O professor Renato Ubirajara, que pertence à equipe técnica do NINC e – também é um dos organizadores do livro -, visitou estas comunidades, esteve junto da população e diz que as vivências são inesquecíveis. “Foi um pedido deles, enquanto quilombolas, o registro dessa história, dessa singularidade. É a valorização da fala dos mais velhos, das comunidades tradicionais, de como cada quilombo se formou, a luta para conquistar a terra, as histórias folclóricas, como a do Menino d’Água, passadas de gerações em gerações. Isso só nos enriquece, informa e, acima de tudo, nos dá forças para continuar trabalhando”, ele relata. “O Vale do Ribeira tem a nossa maior concentração de comunidades quilombolas, é muito rico. O nosso Estado ainda precisa se descobrir”.

Diferentemente do que povoa o imaginário social brasileiro, afirma Ubirajara, nem todos os quilombolas são ex-escravos – o que se aproxima de uma ideia de Brasil Colônia e foge muito da realidade destas populações. “Cada comunidade tem a sua particularidade, muitas já têm suas próprias terras adquiridas e sua história é maravilhosa. Sou muito grato pela oportunidade de fazer parte da equipe técnica da Educação Escolar Quilombola no Estado de São Paulo”.

Reconhecimento e identidade

A grande discussão dos quilombolas na atualidade é, justamente, a luta pela terra – o que, consequentemente, resgataria a sua história, valorizaria a cultura afro-rural paulista, sobretudo porque, segundo os profissionais envolvidos com o projeto, ainda há um desconhecimento quando se fala sobre o assunto. E é justamente disso que se trata a obra produzida – e que será enviada em formato PDF para todas as 91 Diretorias de Ensino, após o lançamento oficial.

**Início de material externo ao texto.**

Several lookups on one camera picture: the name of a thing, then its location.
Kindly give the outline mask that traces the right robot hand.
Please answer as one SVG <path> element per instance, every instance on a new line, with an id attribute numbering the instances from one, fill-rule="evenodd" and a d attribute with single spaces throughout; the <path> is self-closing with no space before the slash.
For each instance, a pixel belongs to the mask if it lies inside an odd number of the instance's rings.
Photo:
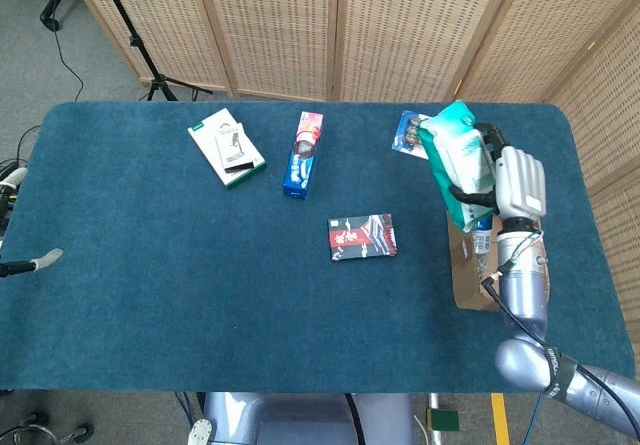
<path id="1" fill-rule="evenodd" d="M 546 214 L 545 174 L 542 163 L 514 147 L 494 124 L 476 123 L 474 128 L 489 147 L 495 184 L 487 192 L 466 193 L 456 185 L 449 191 L 461 203 L 491 209 L 502 220 L 527 219 L 533 222 Z"/>

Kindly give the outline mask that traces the blue and white can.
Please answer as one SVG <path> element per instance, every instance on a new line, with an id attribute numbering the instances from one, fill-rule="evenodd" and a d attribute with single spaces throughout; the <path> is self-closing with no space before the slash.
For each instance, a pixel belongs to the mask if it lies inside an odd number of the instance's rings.
<path id="1" fill-rule="evenodd" d="M 493 219 L 487 215 L 475 222 L 472 229 L 474 253 L 477 255 L 488 254 L 492 243 Z"/>

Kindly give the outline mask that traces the green wet wipes pack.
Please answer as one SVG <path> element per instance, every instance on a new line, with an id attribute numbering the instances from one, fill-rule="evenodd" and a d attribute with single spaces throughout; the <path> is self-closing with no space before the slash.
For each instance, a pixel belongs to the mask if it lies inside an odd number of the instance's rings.
<path id="1" fill-rule="evenodd" d="M 423 119 L 418 128 L 447 211 L 454 225 L 464 232 L 493 212 L 491 205 L 464 203 L 450 190 L 455 186 L 466 195 L 487 194 L 495 185 L 493 161 L 475 124 L 475 115 L 457 100 L 437 115 Z"/>

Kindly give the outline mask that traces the brown cardboard box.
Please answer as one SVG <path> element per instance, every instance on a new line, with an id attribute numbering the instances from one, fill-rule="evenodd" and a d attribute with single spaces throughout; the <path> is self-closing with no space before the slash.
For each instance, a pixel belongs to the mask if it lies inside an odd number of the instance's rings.
<path id="1" fill-rule="evenodd" d="M 460 309 L 496 310 L 498 305 L 477 277 L 477 254 L 474 253 L 472 232 L 463 232 L 454 225 L 451 218 L 447 219 L 447 228 L 456 305 Z M 495 285 L 505 305 L 522 318 L 545 320 L 550 280 L 541 236 L 532 232 L 505 233 L 500 220 L 494 218 L 488 254 L 494 257 L 496 269 L 508 259 L 515 259 L 510 272 Z"/>

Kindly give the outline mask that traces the red black card box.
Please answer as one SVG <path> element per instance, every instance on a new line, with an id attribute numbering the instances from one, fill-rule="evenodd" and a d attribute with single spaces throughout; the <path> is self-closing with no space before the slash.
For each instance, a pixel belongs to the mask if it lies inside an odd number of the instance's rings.
<path id="1" fill-rule="evenodd" d="M 332 261 L 394 257 L 398 253 L 389 213 L 329 219 L 328 240 Z"/>

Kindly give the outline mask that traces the blue cookie box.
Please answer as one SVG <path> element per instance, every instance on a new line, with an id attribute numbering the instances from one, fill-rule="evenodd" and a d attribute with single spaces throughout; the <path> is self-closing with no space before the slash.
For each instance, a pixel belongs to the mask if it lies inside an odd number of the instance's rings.
<path id="1" fill-rule="evenodd" d="M 284 194 L 294 198 L 305 198 L 315 159 L 317 142 L 322 133 L 321 113 L 303 111 L 296 137 L 283 179 Z"/>

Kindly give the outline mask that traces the small white black box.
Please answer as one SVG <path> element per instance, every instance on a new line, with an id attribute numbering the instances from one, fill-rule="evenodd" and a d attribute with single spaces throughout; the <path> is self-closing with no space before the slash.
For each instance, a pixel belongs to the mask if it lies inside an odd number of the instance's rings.
<path id="1" fill-rule="evenodd" d="M 216 135 L 216 145 L 223 169 L 227 173 L 254 167 L 253 158 L 248 151 L 248 139 L 239 124 L 223 123 Z"/>

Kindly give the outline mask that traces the white and green flat box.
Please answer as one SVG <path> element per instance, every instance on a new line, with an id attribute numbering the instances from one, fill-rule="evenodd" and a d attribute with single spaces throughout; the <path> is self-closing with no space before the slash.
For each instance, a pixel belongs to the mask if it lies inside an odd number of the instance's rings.
<path id="1" fill-rule="evenodd" d="M 248 139 L 247 148 L 253 158 L 253 168 L 231 173 L 224 171 L 215 139 L 216 132 L 223 123 L 230 123 L 232 125 L 239 124 L 242 127 Z M 243 124 L 237 122 L 227 108 L 223 108 L 201 120 L 196 125 L 189 127 L 188 133 L 226 188 L 235 187 L 266 167 L 266 160 L 250 140 L 244 130 Z"/>

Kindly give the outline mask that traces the battery blister pack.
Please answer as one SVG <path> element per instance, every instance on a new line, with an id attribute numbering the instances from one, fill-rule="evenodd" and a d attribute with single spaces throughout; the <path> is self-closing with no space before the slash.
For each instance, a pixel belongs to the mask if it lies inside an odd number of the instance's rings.
<path id="1" fill-rule="evenodd" d="M 427 119 L 428 115 L 404 110 L 396 128 L 392 149 L 427 160 L 428 156 L 419 136 L 420 124 Z"/>

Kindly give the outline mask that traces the grey metal table leg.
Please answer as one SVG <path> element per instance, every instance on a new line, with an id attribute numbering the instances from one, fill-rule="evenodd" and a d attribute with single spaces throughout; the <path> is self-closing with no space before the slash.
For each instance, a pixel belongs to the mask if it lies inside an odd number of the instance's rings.
<path id="1" fill-rule="evenodd" d="M 433 428 L 432 412 L 439 408 L 439 396 L 437 393 L 429 394 L 427 421 L 430 431 L 431 445 L 442 445 L 441 432 Z"/>

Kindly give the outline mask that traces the green block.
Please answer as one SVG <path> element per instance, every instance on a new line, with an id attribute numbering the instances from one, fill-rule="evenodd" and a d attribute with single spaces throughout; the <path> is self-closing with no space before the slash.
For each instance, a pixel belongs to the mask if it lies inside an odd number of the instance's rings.
<path id="1" fill-rule="evenodd" d="M 459 414 L 456 410 L 428 408 L 426 421 L 428 429 L 433 432 L 458 432 L 460 430 Z"/>

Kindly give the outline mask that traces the blue grey robot torso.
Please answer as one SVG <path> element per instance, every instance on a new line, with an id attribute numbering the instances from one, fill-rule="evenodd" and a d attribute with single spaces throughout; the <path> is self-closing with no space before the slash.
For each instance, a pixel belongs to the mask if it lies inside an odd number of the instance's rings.
<path id="1" fill-rule="evenodd" d="M 415 445 L 403 393 L 207 392 L 187 445 Z"/>

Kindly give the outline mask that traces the blue table mat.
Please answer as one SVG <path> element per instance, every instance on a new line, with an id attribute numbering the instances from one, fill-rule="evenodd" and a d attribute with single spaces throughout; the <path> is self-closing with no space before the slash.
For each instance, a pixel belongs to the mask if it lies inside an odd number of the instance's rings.
<path id="1" fill-rule="evenodd" d="M 46 115 L 0 253 L 0 388 L 491 392 L 509 336 L 452 297 L 428 163 L 394 103 L 233 101 L 266 167 L 228 189 L 188 128 L 216 102 L 63 103 Z M 303 111 L 305 198 L 283 179 Z M 332 261 L 328 220 L 389 213 L 398 253 Z"/>

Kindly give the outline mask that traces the grey tipped black lever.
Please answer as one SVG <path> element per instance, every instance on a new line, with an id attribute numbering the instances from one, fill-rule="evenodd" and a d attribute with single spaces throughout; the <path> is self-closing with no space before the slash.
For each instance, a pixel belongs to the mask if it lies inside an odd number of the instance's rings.
<path id="1" fill-rule="evenodd" d="M 51 266 L 63 255 L 64 250 L 61 248 L 54 248 L 45 255 L 37 258 L 32 258 L 26 261 L 14 261 L 0 263 L 0 278 L 6 278 L 12 275 L 18 275 L 29 272 L 36 272 Z"/>

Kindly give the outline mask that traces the black wheeled base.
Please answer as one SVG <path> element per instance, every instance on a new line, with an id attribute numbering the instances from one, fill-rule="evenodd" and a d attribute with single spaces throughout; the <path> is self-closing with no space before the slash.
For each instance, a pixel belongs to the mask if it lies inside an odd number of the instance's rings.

Entre os temas que permeiam a obra é de suma importância para estas populações, discussões sobre alimentação, memória coletiva, família e reminiscências linguísticas também.

“É válida a reivindicação da comunidade de ter um material específico, a história do quilombo finalmente registrada por meio de um trabalho profundo de pesquisa, de coleta de depoimentos. Eles se veem nessas histórias e resgatam, por meio delas, a sua própria identidade”, complementa Gabriel Marcus Spinula, Dirigente de Ensino da regional de Registro. “Toda a diretoria de ensino se envolveu diretamente neste trabalho, que nos orgulha. Toda a orientação técnica transformou esse registro num material muito mais rico do que poderíamos imaginar. E nosso papel é o de sempre dialogar, conhecer e comunicar tudo isso”.

A professora coordenadora do Núcleo pedagógico e interlocutora da educação escolar quilombola, Maria Helena Zanon Salvador, fala com muita emoção sobre a conclusão do projeto – que, na verdade, está apenas começando na prática. “O que nós mais almejávamos era atender as necessidades locais, as questões culturais, a história local com suas especificidades. É estudar a luta deste povo por seu reconhecimento, manter suas tradições e, acima de tudo, valorizar as suas conquistas. A resistência enquanto comunidades longevas, a preservação da terra, do solo, todo esse resgate, foi um aprendizado enorme para todos nós. É um trabalho sob o olhar dos quilombolas”, contou.

O lançamento, em setembro, deve contar com uma roda de conversa com pessoas que participaram do projeto desde 2012 – principalmente os quilombolas mais velhos, uma mesa com os autores do livro que abordarão assuntos tratados na própria obra e também uma interação com o público.

“É importante este registro porque, muitas vezes as pessoas vão até as comunidades, falam as coisas, fazem perguntas e fica por isso mesmo. Um retorno efetivo, é nosso papel como poder público. O grupo tem características próprias e é importante que isso se reflita no nosso currículo, enquanto educadores”, conclui Ubirajara.